/tf-lstm-crf-tagger

TensorFlow Implementation For [Neural Architecture for Named Entity Recognition](https://arxiv.org/abs/1603.01360)

Primary LanguageJupyter NotebookApache License 2.0Apache-2.0

This is the TensorFlow implementation based on the paper, "Neural Architecture for Named Entity Recognition". It also heavily borrows the idea from its Pytorch implementation from here.

The purposes of creating this implementation are,

  • to help me better understand the difference between PyTorch and TensorFlow, so I can learn from both framework most consciously.
  • the neural network struture proposed by the paper has been proven a strong competitor for any tasks that has nature in sequence learning, including NER, POS, Semantic Role Labeling, etc. TensorFlow is a dropin choice for amost any production environment. One can even deploy a TensorFlow model to a JVM process, which can be quite helpful for my future work.

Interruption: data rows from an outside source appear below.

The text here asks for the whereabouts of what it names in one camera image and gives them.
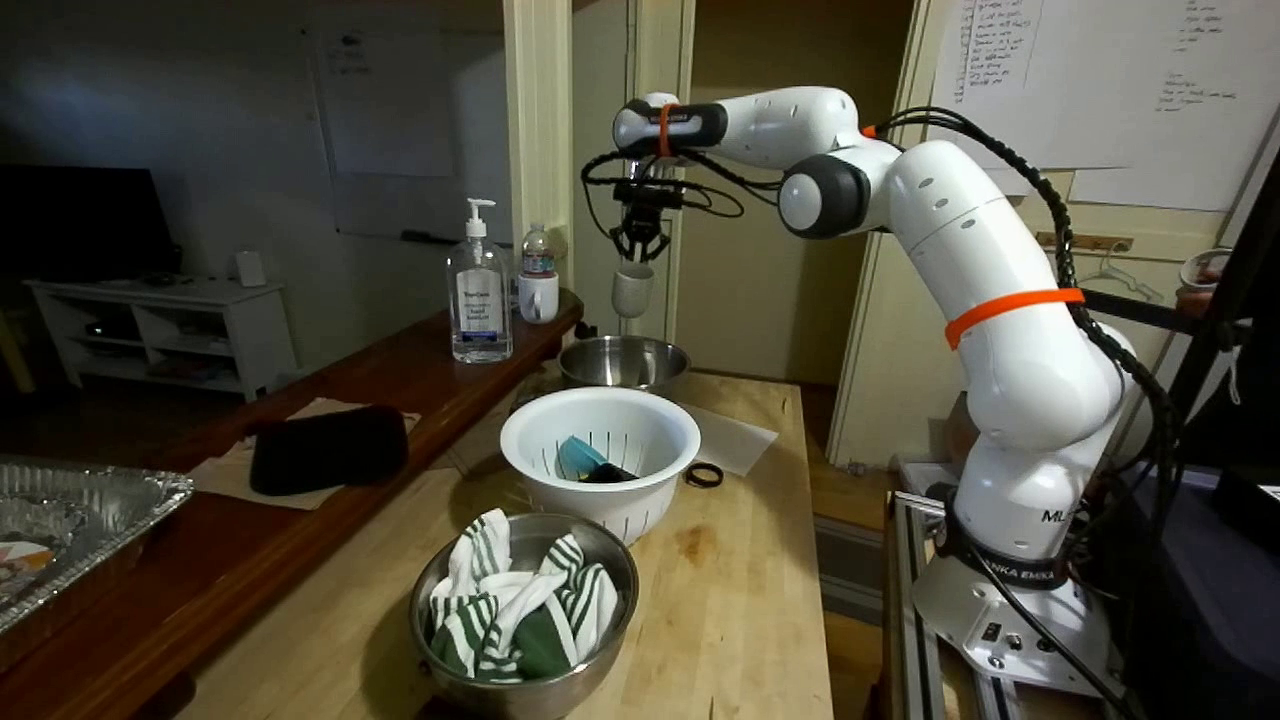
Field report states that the black folded cloth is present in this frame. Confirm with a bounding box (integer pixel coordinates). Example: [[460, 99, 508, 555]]
[[248, 408, 409, 496]]

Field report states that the black television screen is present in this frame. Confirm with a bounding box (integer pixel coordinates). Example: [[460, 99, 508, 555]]
[[0, 165, 182, 278]]

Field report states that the teal scoop in colander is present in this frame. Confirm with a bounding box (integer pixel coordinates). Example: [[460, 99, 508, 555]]
[[557, 435, 630, 483]]

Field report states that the orange cable strap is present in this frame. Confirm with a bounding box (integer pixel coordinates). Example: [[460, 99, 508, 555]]
[[941, 283, 1088, 351]]

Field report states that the green white striped cloth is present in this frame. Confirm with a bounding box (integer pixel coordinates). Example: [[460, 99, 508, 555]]
[[429, 508, 619, 684]]

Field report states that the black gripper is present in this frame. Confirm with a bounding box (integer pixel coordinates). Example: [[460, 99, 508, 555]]
[[613, 179, 675, 263]]

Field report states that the steel mixing bowl far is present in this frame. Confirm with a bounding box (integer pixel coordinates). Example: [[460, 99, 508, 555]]
[[562, 335, 687, 393]]

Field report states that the aluminium foil tray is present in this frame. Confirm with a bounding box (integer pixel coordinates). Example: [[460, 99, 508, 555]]
[[0, 461, 196, 631]]

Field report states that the small clear water bottle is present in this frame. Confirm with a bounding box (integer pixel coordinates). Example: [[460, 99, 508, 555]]
[[517, 227, 562, 325]]

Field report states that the white tv stand shelf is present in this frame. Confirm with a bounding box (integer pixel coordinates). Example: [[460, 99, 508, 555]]
[[33, 278, 298, 399]]

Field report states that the white wall whiteboard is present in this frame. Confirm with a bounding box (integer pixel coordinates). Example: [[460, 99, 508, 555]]
[[932, 0, 1280, 212]]

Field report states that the dark wooden counter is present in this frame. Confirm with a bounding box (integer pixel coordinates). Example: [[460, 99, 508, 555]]
[[0, 305, 581, 720]]

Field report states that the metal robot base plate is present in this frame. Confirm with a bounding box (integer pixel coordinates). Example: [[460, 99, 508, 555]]
[[911, 555, 1115, 700]]

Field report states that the white ceramic cup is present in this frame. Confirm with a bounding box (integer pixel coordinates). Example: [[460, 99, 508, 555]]
[[613, 260, 657, 318]]

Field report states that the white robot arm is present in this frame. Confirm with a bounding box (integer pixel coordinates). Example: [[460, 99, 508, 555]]
[[613, 84, 1128, 569]]

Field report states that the white plastic colander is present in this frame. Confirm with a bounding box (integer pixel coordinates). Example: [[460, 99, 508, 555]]
[[501, 388, 701, 542]]

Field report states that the hand sanitizer pump bottle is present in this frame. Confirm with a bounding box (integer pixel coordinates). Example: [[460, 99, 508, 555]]
[[448, 194, 514, 365]]

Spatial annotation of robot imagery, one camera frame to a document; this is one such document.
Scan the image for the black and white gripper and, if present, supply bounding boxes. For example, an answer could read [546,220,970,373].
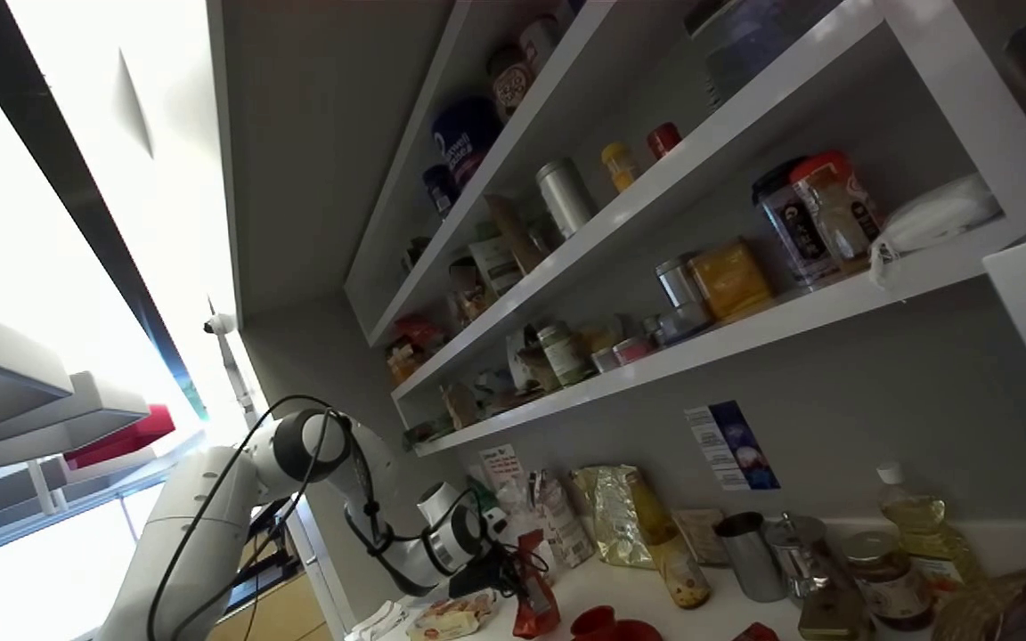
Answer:
[416,480,513,596]

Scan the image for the orange snack packet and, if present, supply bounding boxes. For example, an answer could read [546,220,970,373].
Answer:
[513,536,558,641]

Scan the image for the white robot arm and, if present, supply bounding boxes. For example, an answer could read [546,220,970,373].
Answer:
[101,405,516,641]

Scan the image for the white bag with black script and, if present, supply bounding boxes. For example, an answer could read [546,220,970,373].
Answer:
[482,446,546,536]

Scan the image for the red round plate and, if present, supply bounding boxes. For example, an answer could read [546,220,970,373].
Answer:
[569,606,664,641]

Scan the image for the gold foil bag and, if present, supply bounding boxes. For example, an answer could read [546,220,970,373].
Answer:
[569,465,676,570]

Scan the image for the yellow liquid glass bottle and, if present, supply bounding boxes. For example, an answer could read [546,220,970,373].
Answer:
[650,527,714,611]

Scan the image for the blue and white leaflet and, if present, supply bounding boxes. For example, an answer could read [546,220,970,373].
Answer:
[684,399,780,492]

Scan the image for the steel cup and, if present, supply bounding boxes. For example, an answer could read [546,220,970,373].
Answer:
[714,512,790,603]

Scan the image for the silver can with label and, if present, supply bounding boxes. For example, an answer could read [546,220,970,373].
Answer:
[656,259,710,345]

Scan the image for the clear plastic oil bottle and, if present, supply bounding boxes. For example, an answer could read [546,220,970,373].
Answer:
[875,465,985,593]

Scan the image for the brown glass jar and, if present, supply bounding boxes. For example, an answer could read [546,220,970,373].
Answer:
[790,149,879,263]

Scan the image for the clear bag white powder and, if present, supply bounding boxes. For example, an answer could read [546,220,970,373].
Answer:
[871,174,1001,266]

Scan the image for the white wall shelf unit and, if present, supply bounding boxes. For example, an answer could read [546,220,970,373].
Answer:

There are gotcha and caveat for this implementation,

  • the PyTorch implementation is kind of intuitive (depending on your familarity of CRF and Viterbi Coding). However to convert it to Tensorflow is non trivial. I had to use lots of higher order functions (map_fn, foldl, scan) to avoid creating Tensors on the fly, given the fact sequence data is inherently undeterministic in its length. As a result, one can plug in any optimizer, such as AdamOptimizer, to train the model.
  • I have not been able to implement the mini-batch version. I think it should be possible, as long as TensorFlow allows for nested higher order function. On the other hand, I think this should be much easier for PyTorch, though its implementation from the above link does not support mini batch either.

The original paper discusses the benefits of adding character level embedding and dropout to improve the performance. It is interesting to explore that possiblity later. They are also part of this implementation now.